A radiation oncologist is a physician who directs your radiation treatments and care while you are undergoing radiation therapy. Your first appointment will be spent discussing and understanding your diagnosis as well as options for treatment. The first day may also include a planning CT (simulation planning scan) that allows measurements while you are in the treatment position.

Use of Radiation Oncology

Radiation is used for local elimination of malignant cells. Side-effects of radiation treatment can be temporary or permanent. The radiation oncologist will explain the specific treatment and side-effects in detail.

Radiation therapy is very precise. Advancing science continues to unveil new treatments useful for treating particular types of cancer. External radiation is delivered with a linear accelerator using ultra-modern methods to focus treatment on uniquely-shaped tumors while sparing healthy tissue. Our Varian 21EX has a 120 multi-leaf collimator with on-board imaging, using KV match and coned beam CT.
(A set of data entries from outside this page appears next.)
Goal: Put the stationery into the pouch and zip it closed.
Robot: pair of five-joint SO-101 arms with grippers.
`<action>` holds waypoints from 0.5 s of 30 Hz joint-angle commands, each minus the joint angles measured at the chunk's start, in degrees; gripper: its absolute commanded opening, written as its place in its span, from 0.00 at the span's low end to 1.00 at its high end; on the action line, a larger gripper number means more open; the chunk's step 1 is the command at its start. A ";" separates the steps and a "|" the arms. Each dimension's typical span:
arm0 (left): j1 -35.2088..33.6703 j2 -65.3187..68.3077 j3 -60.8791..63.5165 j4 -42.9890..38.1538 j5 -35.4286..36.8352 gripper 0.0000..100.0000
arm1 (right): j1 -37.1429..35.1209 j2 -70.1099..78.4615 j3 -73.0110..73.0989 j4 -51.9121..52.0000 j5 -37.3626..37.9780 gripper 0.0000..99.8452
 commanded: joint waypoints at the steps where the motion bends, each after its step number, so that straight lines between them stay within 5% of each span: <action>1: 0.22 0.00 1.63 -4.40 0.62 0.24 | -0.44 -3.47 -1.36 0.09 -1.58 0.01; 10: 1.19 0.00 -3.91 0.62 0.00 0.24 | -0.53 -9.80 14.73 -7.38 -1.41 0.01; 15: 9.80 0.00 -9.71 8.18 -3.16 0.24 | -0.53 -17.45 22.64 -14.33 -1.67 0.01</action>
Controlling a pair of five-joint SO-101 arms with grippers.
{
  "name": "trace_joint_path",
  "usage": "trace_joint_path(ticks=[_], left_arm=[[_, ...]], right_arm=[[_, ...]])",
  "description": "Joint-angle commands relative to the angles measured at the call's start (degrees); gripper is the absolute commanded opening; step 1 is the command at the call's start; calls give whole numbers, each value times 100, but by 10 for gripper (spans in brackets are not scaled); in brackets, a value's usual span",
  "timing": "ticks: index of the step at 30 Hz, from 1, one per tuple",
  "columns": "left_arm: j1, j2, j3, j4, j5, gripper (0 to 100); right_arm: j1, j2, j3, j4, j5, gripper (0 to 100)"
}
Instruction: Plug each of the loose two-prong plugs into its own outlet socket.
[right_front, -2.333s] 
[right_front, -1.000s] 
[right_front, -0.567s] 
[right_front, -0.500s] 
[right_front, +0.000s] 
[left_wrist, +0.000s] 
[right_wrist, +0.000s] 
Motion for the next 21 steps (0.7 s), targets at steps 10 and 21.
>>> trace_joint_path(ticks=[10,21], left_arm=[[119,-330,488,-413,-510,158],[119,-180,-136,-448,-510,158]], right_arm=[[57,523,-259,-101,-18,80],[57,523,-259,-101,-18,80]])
Intensity-Modulated Radiotherapy (IMRT) delivers radiation of various intensity with 3-D conformal fields. This directs more radiation at the tumor and less on healthy tissue. The treatment-planning process uses imaging exams and computer simulations to define the treated area and includes careful quality assurance.

Image Guided Radiotherapy (IGRT) uses reference images that are fused with images taken during treatment to precisely localize the treatment target.

High Dose Rate Brachytherapy (HDR) treatment for partial breast radiation of early-stage breast cancer offers radiation in five days compared to seven and a half weeks of standard, external therapy.